はっきりとは思い出せないのですが、私の出てきた部分は事実なきがしますね。
非常に認めたくないのですけどね。
できれば、もう二度と会わない事を願います。
私ははため息をつき、お城のテラスで目の前のテーブルに無造作に報告書を投げ椅子に座ったのです。
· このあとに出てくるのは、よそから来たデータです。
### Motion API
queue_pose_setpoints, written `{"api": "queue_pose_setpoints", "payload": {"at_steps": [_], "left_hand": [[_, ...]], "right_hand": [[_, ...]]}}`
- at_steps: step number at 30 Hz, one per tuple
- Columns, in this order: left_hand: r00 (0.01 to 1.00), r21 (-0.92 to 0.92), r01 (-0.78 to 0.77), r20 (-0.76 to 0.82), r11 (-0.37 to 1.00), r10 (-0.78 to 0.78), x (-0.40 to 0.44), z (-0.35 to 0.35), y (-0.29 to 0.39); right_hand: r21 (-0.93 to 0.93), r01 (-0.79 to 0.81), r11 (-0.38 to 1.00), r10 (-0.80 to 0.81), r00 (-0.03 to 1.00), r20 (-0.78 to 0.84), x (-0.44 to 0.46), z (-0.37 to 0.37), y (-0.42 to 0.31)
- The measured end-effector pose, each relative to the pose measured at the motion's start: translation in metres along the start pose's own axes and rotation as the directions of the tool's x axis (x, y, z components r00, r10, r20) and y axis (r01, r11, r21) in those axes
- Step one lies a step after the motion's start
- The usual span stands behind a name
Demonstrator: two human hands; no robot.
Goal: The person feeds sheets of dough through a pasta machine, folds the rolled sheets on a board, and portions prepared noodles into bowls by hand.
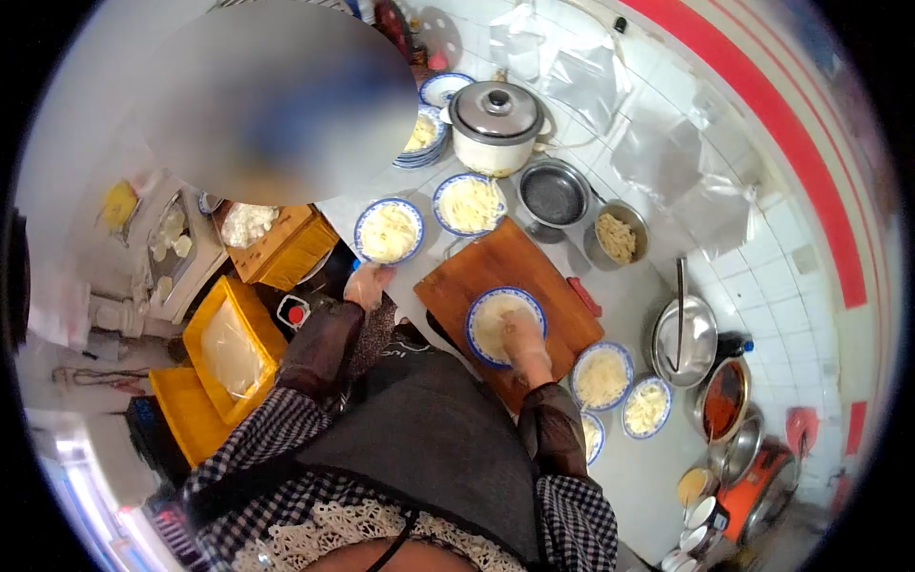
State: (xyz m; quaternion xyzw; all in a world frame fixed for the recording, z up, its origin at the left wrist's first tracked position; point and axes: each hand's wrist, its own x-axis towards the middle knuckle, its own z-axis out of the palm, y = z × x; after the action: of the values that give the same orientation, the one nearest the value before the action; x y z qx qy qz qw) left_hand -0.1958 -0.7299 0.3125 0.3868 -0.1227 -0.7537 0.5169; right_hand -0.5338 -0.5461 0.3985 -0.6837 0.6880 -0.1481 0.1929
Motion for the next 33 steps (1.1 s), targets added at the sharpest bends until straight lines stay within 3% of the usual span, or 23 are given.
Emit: {"api": "queue_pose_setpoints", "payload": {"at_steps": [1, 2, 4, 6, 7, 9, 10, 11, 12, 13, 14, 15, 17, 20, 21, 23, 25, 27, 28, 29, 30, 31, 33], "left_hand": [[1.000, -0.012, -0.009, -0.010, 1.000, 0.009, 0.024, -0.018, -0.001], [0.979, 0.370, -0.185, 0.145, 0.910, 0.140, 0.054, -0.046, -0.008], [0.920, 0.655, -0.379, 0.342, 0.653, 0.191, 0.064, -0.050, 0.000], [0.876, 0.897, -0.410, 0.437, -0.165, 0.205, 0.021, -0.006, 0.026], [0.878, 0.905, -0.399, 0.424, -0.149, 0.221, 0.010, 0.003, 0.026], [0.934, 0.944, -0.283, 0.311, -0.168, 0.175, -0.010, 0.013, 0.038], [0.875, 0.912, -0.327, 0.392, -0.248, 0.285, -0.026, 0.011, 0.037], [0.838, 0.917, -0.324, 0.393, -0.234, 0.379, -0.054, 0.019, 0.040], [0.912, 0.948, -0.259, 0.304, -0.186, 0.275, -0.063, 0.009, 0.041], [0.874, 0.924, -0.332, 0.377, -0.192, 0.306, -0.066, -0.023, 0.028], [0.962, 0.724, -0.271, 0.176, 0.634, 0.211, -0.085, -0.023, 0.027], [0.994, -0.029, -0.105, -0.036, 0.994, 0.104, -0.103, -0.024, 0.027], [0.980, 0.138, -0.148, -0.111, 0.979, 0.164, -0.175, -0.005, 0.060], [0.974, -0.147, -0.216, -0.099, 0.965, 0.203, -0.225, -0.048, 0.066], [0.908, 0.420, -0.369, -0.028, 0.829, 0.418, -0.223, -0.102, 0.047], [0.813, 0.791, -0.401, 0.075, 0.463, 0.578, -0.247, -0.149, 0.043], [0.764, 0.888, -0.312, 0.023, 0.339, 0.645, -0.289, -0.150, 0.058], [0.735, 0.306, -0.499, -0.346, 0.811, 0.583, -0.310, -0.165, 0.067], [0.784, -0.238, -0.562, -0.458, 0.792, 0.419, -0.321, -0.172, 0.071], [0.665, 0.520, -0.433, -0.368, 0.736, 0.650, -0.337, -0.198, 0.061], [0.495, 0.959, 0.009, -0.249, 0.282, 0.833, -0.352, -0.225, 0.051], [0.451, 0.721, -0.307, -0.465, 0.622, 0.762, -0.350, -0.269, 0.031], [0.379, 0.894, -0.120, -0.361, 0.432, 0.852, -0.396, -0.250, 0.060]], "right_hand": [[0.078, -0.029, 0.997, 0.031, 0.999, -0.026, 0.003, -0.020, -0.011], [0.158, -0.061, 0.986, 0.069, 0.996, -0.049, 0.006, -0.041, -0.024], [0.038, -0.060, 0.997, 0.061, 0.998, -0.016, 0.013, -0.082, -0.049], [0.228, -0.089, 0.970, 0.110, 0.991, -0.080, 0.018, -0.113, -0.079], [-0.008, 0.073, 0.997, -0.074, 0.992, -0.105, 0.027, -0.085, -0.036], [-0.045, 0.235, 0.971, -0.238, 0.936, -0.259, 0.043, -0.078, -0.017], [0.055, 0.261, 0.964, -0.233, 0.923, -0.307, 0.056, -0.082, -0.027], [0.151, 0.294, 0.944, -0.226, 0.908, -0.354, 0.069, -0.087, -0.035], [0.351, 0.179, 0.919, -0.100, 0.968, -0.231, 0.075, -0.100, -0.053], [0.239, 0.234, 0.943, -0.181, 0.958, -0.223, 0.085, -0.094, -0.052], [0.123, 0.294, 0.948, -0.263, 0.939, -0.221, 0.096, -0.086, -0.053], [0.139, 0.353, 0.925, -0.324, 0.926, -0.192, 0.101, -0.079, -0.062], [0.406, 0.114, 0.907, -0.118, 0.993, -0.016, 0.112, -0.064, -0.079], [0.491, 0.172, 0.854, -0.210, 0.978, 0.021, 0.120, -0.024, -0.111], [0.575, 0.162, 0.802, -0.239, 0.969, 0.061, 0.107, -0.037, -0.155], [0.580, 0.177, 0.795, -0.289, 0.952, 0.105, 0.116, -0.009, -0.179], [0.582, 0.198, 0.789, -0.342, 0.928, 0.148, 0.126, 0.022, -0.210], [0.672, 0.211, 0.710, -0.453, 0.867, 0.206, 0.129, 0.048, -0.269], [0.716, 0.212, 0.665, -0.533, 0.807, 0.255, 0.130, 0.052, -0.298], [0.695, 0.187, 0.694, -0.517, 0.801, 0.301, 0.136, 0.073, -0.326], [0.671, 0.161, 0.724, -0.497, 0.796, 0.346, 0.141, 0.094, -0.357], [0.662, 0.186, 0.726, -0.524, 0.773, 0.357, 0.143, 0.105, -0.393], [0.675, 0.199, 0.711, -0.573, 0.720, 0.392, 0.146, 0.125, -0.473]]}}
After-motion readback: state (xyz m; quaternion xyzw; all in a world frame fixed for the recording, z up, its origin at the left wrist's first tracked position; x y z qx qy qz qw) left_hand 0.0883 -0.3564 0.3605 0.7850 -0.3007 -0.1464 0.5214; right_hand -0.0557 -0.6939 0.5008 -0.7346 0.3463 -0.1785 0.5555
「しかし、あのような方が、探し回っているなんて・・・・・・。苦労が多いのですね勇者って」
「あのー、今勇者って言ってませんでした?」
「ぎゃぁーーーーーーーーーーーーーー!!」
この時私は見逃していたのです。最後の行にこう書かれていたのを・・・・・・、
『魔王城でベスティア制覇かー・・・・・・。次はどこ行こうかな?そうだなここから近いガルーティアにでも行こうかな』
と、男の子が言ったであろう言葉が書かれていた。
お恥ずかしい事に、私はこのあとショックで寝込みました。
厳しい世の中を知らなかった、無知で勇者の花嫁を夢みていた私は跡形もなく消え去ったのです。
それから私は、勇者という物に何も魅力を感じないそういう姫になりました。
だって勇者様の影にあの男の子がいそうで怖いじゃないですか・・・・・。
ちなみに、あの報告書は魔王の協力もあって作られたものらしいです。魔王が持っていた過去を見る事ができるという鏡などを使って。